▸ **WHAT YOU ARE ASKED TO DO**
Each line of the records below needs repeating exactly. Skip the pictures.

(Dataset excerpts)
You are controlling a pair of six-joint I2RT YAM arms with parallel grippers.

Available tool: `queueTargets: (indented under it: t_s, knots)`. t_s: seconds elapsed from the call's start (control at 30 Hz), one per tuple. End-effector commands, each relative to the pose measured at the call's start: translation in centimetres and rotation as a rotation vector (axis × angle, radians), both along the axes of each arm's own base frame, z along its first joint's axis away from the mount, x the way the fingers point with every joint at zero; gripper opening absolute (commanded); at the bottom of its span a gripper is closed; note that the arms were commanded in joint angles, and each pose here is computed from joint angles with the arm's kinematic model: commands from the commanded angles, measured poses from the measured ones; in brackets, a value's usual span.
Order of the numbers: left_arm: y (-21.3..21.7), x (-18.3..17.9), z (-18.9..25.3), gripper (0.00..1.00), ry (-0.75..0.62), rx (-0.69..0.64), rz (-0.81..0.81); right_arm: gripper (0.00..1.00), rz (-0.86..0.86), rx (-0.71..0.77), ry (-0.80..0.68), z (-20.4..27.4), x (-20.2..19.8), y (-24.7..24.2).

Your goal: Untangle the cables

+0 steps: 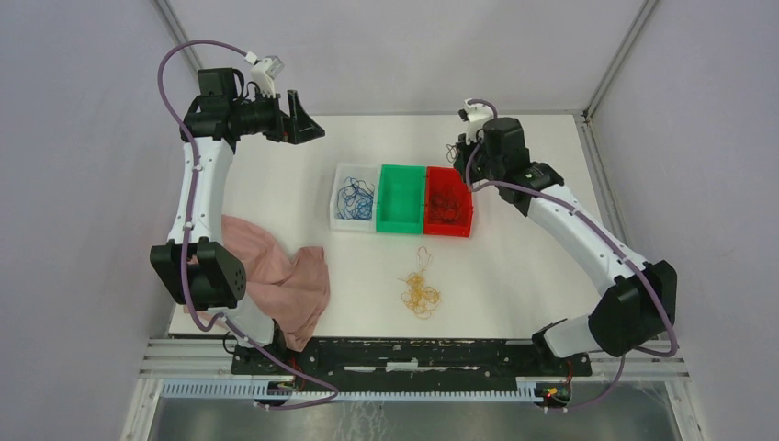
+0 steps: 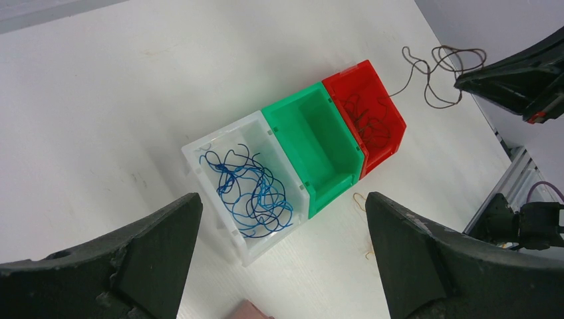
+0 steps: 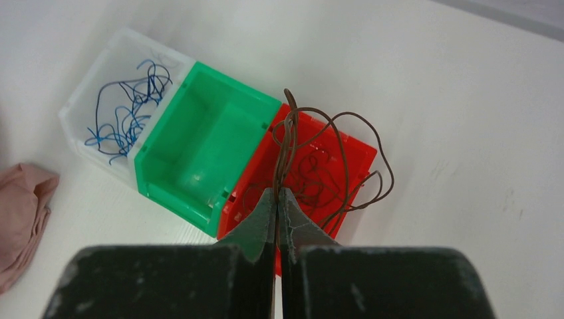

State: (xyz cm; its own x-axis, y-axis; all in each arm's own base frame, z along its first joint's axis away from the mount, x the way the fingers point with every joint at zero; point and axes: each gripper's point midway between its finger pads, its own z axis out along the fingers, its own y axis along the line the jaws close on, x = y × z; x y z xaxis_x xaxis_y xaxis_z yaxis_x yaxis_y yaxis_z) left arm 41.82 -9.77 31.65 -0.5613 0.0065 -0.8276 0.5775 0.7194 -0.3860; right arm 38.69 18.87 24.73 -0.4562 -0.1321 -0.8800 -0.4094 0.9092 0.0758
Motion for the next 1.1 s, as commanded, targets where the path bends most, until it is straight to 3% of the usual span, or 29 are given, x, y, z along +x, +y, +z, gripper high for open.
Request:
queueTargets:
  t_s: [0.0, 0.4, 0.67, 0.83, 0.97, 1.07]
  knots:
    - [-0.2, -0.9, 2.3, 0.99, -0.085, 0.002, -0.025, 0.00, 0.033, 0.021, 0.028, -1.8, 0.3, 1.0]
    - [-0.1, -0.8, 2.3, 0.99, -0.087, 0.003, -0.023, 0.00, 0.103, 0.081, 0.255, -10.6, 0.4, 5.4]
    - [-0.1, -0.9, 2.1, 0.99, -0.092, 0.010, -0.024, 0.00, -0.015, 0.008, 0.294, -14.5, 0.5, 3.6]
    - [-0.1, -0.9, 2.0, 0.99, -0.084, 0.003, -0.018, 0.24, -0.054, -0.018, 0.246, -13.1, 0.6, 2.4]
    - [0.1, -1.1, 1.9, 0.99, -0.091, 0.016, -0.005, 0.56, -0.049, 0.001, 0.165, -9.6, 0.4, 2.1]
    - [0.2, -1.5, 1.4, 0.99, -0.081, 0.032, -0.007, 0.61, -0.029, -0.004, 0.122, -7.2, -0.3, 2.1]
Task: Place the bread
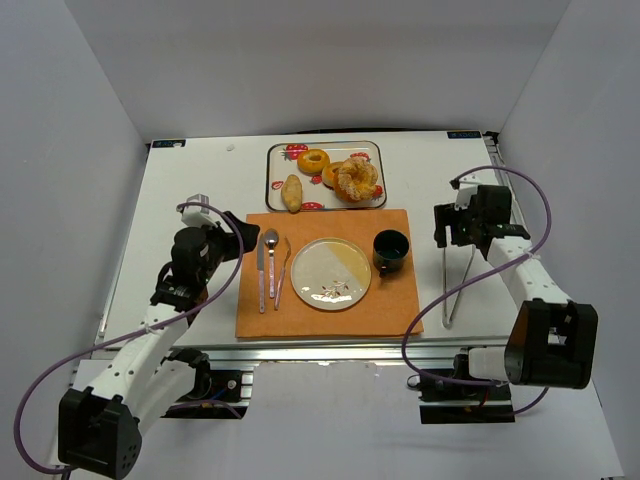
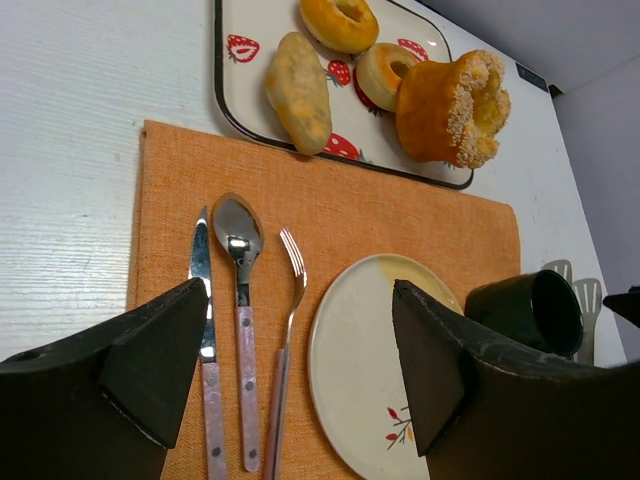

▸ **SOLUTION TO THIS EXERCISE**
You are controlling a pair of six-joint I2RT YAM arms with parallel grippers.

Available tool: `queueTargets: (indented under it: t_s, knots)`. t_s: seconds elapsed from the call's start (control at 30 Hz), one per tuple. End-effector commands, each relative to the pose measured at the call's start: translation in centimetres and rotation as a rotation vector (axis × angle, radians), both along the axes of each arm's own base frame, z along its first joint's axis away from the mount, x the way the fingers point with every joint at zero; gripper opening absolute (commanded); at the bottom of its span a gripper is closed; note that the arms were commanded in joint angles, and each pose here is computed from joint angles with the arm's kinematic model: commands from the commanded angles, measured poses from the measured ones; in brackets, a value's usual span.
Order of the numbers: left_arm: y (-21.3..21.7), x (-18.3..17.9), z (-18.9..25.3), gripper (0.00..1.00), ry (-0.75..0.62), rx (-0.69..0.64), rz (-0.81..0.81); right_arm: gripper (0.00..1.00), rz (-0.86..0.86), rx (-0.71..0.77), ry (-0.80..0.68), z (-20.4..27.4), x (-20.2..19.8), y (-24.7..24.2).

Your goal: Untangle the cables

+0 steps: 
+0 steps: 
+0 steps: 

State: (xyz cm; its own x-axis, y-axis; all in each arm's own base frame, z along its first joint's axis away from the mount, x the way the fingers point with every joint at zero; point and axes: each gripper's point midway between its finger pads, its own z axis out along the fingers, its own y axis along the line the jaws close on, x = y × z; x y z xaxis_x xaxis_y xaxis_z yaxis_x yaxis_y yaxis_z) left arm 41.82 -9.77 31.65 -0.5613 0.0065 -0.8276 0.5775 0.7194 -0.3860; right arm 38.69 18.87 24.73 -0.4562 -0.1321 -0.8800 -0.4094 0.9092 0.0758
Motion for the next 1.1 s, as commanded, targets where the path bends most, until it is straight to 3% of the usual span, or 29 are given, x, y, z along +x, +y, +z, gripper high for open.
Request:
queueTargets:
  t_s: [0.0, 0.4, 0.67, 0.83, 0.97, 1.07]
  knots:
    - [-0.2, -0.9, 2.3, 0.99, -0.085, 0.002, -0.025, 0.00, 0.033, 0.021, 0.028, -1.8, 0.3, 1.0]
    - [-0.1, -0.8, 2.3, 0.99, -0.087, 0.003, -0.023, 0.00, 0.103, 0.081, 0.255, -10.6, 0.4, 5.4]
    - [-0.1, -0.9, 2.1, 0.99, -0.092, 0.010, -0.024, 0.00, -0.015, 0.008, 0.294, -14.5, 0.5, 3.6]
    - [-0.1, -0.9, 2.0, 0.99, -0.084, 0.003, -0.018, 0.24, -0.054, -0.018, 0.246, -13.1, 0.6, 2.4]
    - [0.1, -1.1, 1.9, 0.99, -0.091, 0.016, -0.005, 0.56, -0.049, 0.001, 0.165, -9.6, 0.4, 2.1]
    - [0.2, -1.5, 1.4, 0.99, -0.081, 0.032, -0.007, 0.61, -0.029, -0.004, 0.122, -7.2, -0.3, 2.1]
Task: Place the bread

Nothing further is needed for the exercise.